DIRECTIONS
The stretch from the line with "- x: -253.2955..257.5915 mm" through the line with "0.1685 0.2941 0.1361" in the records below: write it out exactly, and nothing else.

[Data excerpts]
=== Section Start ===
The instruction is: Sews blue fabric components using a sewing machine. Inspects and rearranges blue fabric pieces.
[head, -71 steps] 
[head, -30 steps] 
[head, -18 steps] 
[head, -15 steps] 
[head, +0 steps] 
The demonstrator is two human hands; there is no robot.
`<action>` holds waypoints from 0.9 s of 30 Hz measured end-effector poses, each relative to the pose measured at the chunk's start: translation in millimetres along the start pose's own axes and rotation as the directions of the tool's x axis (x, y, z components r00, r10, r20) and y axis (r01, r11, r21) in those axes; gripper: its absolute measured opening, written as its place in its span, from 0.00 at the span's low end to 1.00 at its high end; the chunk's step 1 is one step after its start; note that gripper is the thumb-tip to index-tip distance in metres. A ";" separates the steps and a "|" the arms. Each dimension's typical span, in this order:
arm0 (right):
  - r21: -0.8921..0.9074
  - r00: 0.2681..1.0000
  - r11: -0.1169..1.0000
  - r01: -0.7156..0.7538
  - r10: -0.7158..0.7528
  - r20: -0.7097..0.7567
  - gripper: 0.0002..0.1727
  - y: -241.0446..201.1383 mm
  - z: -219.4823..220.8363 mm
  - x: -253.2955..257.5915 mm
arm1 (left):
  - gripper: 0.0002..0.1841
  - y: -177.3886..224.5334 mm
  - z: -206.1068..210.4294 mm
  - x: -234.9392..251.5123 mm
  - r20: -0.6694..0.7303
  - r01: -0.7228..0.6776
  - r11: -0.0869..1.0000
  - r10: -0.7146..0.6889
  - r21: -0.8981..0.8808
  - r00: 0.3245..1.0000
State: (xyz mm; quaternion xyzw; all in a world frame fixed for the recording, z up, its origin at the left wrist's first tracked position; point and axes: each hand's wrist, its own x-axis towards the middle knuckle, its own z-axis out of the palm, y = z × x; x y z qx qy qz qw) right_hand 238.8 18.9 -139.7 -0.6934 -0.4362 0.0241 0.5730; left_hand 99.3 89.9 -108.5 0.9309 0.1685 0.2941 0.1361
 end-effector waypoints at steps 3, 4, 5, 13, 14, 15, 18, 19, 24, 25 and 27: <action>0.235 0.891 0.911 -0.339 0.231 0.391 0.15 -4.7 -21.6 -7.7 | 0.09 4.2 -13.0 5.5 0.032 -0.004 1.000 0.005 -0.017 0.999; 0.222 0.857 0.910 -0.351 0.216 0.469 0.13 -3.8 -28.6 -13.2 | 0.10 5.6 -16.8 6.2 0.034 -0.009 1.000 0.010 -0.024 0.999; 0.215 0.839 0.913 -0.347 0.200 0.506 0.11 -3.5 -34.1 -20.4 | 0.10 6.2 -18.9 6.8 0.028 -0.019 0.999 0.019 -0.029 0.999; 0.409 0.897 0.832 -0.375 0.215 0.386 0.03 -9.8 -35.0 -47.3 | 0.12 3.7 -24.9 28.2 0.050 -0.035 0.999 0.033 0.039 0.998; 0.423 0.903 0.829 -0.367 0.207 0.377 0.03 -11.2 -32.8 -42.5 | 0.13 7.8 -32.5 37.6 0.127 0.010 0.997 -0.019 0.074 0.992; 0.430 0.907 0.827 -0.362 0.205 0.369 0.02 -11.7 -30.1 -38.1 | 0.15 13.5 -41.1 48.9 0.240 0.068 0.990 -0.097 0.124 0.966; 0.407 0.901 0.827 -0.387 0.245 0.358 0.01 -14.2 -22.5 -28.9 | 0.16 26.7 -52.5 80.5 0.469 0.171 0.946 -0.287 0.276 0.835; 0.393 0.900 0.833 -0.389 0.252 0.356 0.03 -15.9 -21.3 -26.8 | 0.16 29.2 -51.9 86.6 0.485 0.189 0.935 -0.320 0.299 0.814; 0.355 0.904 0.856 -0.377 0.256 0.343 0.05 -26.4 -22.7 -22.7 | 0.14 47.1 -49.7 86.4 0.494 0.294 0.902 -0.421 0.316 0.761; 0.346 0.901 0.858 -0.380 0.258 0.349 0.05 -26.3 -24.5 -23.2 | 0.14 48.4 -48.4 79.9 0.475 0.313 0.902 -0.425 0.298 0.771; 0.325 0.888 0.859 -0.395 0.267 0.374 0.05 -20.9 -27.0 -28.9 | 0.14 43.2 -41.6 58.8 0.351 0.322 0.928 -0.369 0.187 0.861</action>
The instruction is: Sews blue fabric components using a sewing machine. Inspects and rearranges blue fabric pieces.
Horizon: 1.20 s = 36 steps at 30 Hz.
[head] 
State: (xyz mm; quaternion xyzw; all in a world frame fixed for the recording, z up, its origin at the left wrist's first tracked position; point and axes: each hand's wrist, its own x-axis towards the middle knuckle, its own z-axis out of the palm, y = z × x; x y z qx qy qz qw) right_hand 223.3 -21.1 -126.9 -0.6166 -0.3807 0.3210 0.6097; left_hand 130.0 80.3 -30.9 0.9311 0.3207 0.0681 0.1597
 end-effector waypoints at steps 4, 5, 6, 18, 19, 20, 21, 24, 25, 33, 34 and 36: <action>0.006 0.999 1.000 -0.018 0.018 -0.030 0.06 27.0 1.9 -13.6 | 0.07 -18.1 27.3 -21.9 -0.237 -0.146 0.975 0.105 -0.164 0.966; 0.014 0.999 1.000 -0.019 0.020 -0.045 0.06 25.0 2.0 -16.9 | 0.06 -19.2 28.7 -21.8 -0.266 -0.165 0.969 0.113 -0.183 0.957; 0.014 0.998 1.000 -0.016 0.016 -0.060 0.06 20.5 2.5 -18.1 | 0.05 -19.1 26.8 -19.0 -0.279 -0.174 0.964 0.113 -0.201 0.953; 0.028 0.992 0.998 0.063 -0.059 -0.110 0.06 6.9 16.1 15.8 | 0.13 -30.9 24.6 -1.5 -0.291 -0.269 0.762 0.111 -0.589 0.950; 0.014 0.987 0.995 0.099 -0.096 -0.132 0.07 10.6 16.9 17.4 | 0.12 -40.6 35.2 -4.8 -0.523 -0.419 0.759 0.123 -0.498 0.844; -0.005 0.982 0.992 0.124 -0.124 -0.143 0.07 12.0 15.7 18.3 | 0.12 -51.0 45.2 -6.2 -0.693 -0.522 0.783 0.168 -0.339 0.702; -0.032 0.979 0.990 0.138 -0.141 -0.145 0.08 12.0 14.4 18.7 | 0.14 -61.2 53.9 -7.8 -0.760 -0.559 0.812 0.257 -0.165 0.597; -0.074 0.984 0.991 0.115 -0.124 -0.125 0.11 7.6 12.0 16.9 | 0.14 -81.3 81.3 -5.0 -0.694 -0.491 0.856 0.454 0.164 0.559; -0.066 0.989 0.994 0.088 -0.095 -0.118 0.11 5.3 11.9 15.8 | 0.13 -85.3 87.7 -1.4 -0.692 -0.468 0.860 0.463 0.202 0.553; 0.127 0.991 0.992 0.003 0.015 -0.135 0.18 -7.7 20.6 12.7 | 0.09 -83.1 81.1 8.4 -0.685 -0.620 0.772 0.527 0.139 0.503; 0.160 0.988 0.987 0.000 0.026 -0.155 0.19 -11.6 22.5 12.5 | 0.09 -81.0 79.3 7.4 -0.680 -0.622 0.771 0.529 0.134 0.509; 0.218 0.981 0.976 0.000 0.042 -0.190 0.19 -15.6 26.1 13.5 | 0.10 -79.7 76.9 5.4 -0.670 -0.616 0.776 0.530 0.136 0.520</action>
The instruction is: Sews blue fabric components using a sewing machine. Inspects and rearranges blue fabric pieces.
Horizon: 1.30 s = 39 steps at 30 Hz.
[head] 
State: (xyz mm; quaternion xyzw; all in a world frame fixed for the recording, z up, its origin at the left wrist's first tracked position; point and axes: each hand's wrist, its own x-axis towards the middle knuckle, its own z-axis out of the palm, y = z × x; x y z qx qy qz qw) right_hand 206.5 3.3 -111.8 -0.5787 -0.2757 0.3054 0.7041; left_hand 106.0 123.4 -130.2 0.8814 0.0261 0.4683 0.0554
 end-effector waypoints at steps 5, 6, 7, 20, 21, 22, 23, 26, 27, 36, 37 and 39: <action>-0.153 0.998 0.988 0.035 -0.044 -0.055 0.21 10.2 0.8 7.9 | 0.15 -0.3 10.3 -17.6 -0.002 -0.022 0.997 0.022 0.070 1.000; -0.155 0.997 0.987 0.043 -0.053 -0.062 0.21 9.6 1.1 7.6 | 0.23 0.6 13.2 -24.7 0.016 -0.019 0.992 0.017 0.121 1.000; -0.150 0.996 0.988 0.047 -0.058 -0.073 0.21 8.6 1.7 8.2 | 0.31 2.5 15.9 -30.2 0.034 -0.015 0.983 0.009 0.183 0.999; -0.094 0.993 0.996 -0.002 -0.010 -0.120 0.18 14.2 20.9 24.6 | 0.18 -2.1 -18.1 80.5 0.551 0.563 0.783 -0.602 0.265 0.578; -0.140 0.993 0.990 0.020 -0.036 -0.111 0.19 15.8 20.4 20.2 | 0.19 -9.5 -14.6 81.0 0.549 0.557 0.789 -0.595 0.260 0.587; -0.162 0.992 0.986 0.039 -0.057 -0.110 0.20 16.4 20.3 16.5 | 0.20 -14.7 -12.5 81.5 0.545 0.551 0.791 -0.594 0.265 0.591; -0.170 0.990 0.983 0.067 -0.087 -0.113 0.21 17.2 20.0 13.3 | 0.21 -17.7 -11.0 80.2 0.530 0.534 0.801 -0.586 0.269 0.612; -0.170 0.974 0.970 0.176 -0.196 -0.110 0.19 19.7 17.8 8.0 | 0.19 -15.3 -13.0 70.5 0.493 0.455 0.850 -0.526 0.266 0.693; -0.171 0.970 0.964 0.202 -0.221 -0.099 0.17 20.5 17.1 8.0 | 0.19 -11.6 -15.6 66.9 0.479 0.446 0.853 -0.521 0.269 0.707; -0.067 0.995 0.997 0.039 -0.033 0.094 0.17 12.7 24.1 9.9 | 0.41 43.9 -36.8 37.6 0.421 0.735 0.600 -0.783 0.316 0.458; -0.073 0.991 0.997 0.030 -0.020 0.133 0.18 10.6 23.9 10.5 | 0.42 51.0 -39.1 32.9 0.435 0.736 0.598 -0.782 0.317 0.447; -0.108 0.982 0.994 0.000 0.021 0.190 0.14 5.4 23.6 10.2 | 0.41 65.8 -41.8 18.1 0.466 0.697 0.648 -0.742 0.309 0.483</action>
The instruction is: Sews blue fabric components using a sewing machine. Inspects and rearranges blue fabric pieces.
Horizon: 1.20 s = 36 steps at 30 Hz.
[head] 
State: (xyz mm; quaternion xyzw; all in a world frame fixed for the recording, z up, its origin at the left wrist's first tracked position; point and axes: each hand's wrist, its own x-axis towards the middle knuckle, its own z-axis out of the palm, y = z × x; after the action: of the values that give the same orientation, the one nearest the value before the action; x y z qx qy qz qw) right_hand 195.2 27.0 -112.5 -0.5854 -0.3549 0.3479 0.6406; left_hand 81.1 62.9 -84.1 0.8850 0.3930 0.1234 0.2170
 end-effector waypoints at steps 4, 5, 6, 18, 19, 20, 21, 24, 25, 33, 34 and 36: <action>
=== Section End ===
RESULT OF THIS EXERCISE
  - x: -253.2955..257.5915 mm
arm1 (left):
  - gripper: 0.0002..0.1841
  - y: -177.3886..224.5334 mm
  - z: -206.1068..210.4294 mm
  - x: -234.9392..251.5123 mm
  - r20: -0.6694..0.7303
  - r01: -0.7228..0.6776
  - r11: -0.0869..1.0000
  - r10: -0.7146..0.6889
  - r21: -0.8981..0.8808
  - r00: 0.3245..1.0000
State: (xyz mm; quaternion xyzw; all in a world frame fixed for the recording, z up, its origin at the left wrist's first tracked position; point and axes: each hand's wrist, its own x-axis towards the middle knuckle, its own z-axis out of the palm, y = z × x; x y z qx qy qz qw) right_hand 238.8 18.9 -139.7 -0.6934 -0.4362 0.0241 0.5730; left_hand 99.3 89.9 -108.5 0.9309 0.1685 0.2941 0.1361

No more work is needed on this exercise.